RhoGDIα对小鼠脑缺血再灌注损伤的神经保护功能及其机制研究

Cerebral infarction is a serious threat to human health disease, thrombolysis treatment to restore ischemic brain tissue perfusion to save the dying neurons, but also cause reperfusion injury resulted in its death. Therefore, the study of the nerve repair function after cerebral ischemia-reperfusion injury and its mechanism has important significance. Our previous study found that the eIF5A1 through RhoGDI alpha promote the spinal neuronal survival and neurite outgrowth, neuroprotective and neural plasticity, and prove that promotes cell survival and expression in spinal cord regeneration content projection degree RhoGDIα positive correlation. So the speculation RhoGDI alpha has a tremendous potential as therapeutic targets. And the molecular function after cerebral ischemia reperfusion injury and the mechanism is unreported. This project intends to establish a suture method in mice cerebral ischemia and reperfusion model, in different brain regions as well as the expression of specific cell types (such as neurons, astrocytes, etc.) RhoGDI alpha analyzed. While using the human body and have therapeutic potential for toxic and side effects AAV viral vector. RhoGDI alpha effects of specific brain regions and cell types in vivo, study on brain cells survive, damage repair and the influence of neural plasticity. The possible simultaneous detection of the promoter region of DNA methylation changes, to find its upstream translation regulation mechanism, with good clinical and social significance.
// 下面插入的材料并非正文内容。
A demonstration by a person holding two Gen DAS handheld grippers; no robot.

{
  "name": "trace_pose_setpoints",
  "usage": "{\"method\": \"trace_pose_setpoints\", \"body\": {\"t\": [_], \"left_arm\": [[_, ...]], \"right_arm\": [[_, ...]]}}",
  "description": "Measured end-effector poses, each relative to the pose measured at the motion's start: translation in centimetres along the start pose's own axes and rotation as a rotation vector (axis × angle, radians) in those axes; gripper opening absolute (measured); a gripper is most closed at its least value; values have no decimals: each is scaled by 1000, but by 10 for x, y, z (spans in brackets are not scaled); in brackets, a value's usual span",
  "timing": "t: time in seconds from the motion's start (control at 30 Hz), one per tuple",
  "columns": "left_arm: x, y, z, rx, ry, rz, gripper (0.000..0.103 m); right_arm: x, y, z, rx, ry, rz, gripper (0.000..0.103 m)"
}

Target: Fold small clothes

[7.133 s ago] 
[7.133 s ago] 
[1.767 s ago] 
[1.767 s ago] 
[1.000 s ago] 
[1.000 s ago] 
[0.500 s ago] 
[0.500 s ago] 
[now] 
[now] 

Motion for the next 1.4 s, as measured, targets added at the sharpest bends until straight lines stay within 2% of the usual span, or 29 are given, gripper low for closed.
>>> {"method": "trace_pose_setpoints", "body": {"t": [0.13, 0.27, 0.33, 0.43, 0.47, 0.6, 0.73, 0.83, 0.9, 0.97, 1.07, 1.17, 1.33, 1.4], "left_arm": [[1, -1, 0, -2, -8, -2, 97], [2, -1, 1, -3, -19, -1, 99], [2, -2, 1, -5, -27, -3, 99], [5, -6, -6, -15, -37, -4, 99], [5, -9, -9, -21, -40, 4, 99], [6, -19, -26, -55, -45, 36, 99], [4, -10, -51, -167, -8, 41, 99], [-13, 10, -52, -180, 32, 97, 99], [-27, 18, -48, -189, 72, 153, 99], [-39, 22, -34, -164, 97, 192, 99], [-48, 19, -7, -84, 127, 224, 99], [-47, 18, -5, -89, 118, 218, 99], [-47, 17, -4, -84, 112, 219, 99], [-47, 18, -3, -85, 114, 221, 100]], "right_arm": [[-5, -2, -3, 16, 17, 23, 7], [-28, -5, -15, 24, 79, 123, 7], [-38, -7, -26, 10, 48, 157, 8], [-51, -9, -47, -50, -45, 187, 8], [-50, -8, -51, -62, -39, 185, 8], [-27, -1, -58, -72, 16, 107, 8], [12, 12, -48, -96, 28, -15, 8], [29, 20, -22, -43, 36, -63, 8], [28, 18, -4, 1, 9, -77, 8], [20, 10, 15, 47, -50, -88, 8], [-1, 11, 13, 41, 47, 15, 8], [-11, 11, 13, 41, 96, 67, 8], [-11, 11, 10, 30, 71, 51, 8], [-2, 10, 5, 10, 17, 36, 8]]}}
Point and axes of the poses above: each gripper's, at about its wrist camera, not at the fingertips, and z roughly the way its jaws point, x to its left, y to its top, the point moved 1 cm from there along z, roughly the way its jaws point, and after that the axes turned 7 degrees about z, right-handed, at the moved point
脑梗死是一种严重威胁人类健康的疾患，溶栓治疗使缺血脑组织恢复灌注以挽救濒临死亡的神经细胞，同时也造成再灌注损伤而导致死亡。因此，研究脑缺血再灌注损伤后的神经修复及其机制具有重要的意义。我们前期的研究结果发现，eIF5A1通过RhoGDIα促进脊髓神经元存活及突起生长，具有神经保护功能，并证明其促进神经细胞存活和突起再生的程度与RhoGDIα的表达含量正相关。且该分子在脑缺血再灌注损伤后的功能及机制尚无报道。本项目拟建立线栓法小鼠脑缺血再灌注模型，对不同脑区中特定细胞类型的RhoGDIα表达进行分析。同时运用具有治疗潜能且对人体毒副作用小的AAV病毒载体。针对RhoGDIα影响的具体脑区和细胞类型进行调控，研究其对脑细胞存活、损伤修复和神经可塑性的影响。同时检测其可能的启动子区DNA甲基化变化，探寻其上游调控机制，为可能的后续临床应用提供支持。

环状RNA（circRNAs）是由头尾剪接产生的，在所有多细胞生物中广泛表达。它们的重要生物学功能越来越受到人们的重视。磷脂酰肌醇-3,4,5-三磷酸[PI（3,4,5）P3]是磷脂酰肌醇4-磷酸[PI（4）P]和磷脂酰肌醇4,5-二磷酸[PI（4,5）P2]的磷酸化衍生物，它们在质膜（PM）中组建并激活AKT以促进细胞存活。ORP5锚定在内质网（ER-PM）的接触位点，充当PI（4）P和PI（4,5）P2/磷脂酰丝氨酸（PS）的交换剂。在这里，对感觉运动皮层的脂质组学分析显示短暂性大脑中动脉阻塞（tMCAO）扰乱了磷脂酰肌醇（PIs）和PS在PM和ER之间的稳态。条件敲除小鼠显示ORP5参与了这种异常分布。敲除ORP5基因可显著抑制细胞凋亡和自噬。RNA测序和RNA下拉分析证实了一种竞争性内源性RNA（ceRNA）途径，其中circ_0001449与miR-124-3p和miR-32-5p促进Osbpl5翻译。我们的数据表明，circRNA_0001449通过ORP5调节膜内稳态，并参与AKT的生存途径。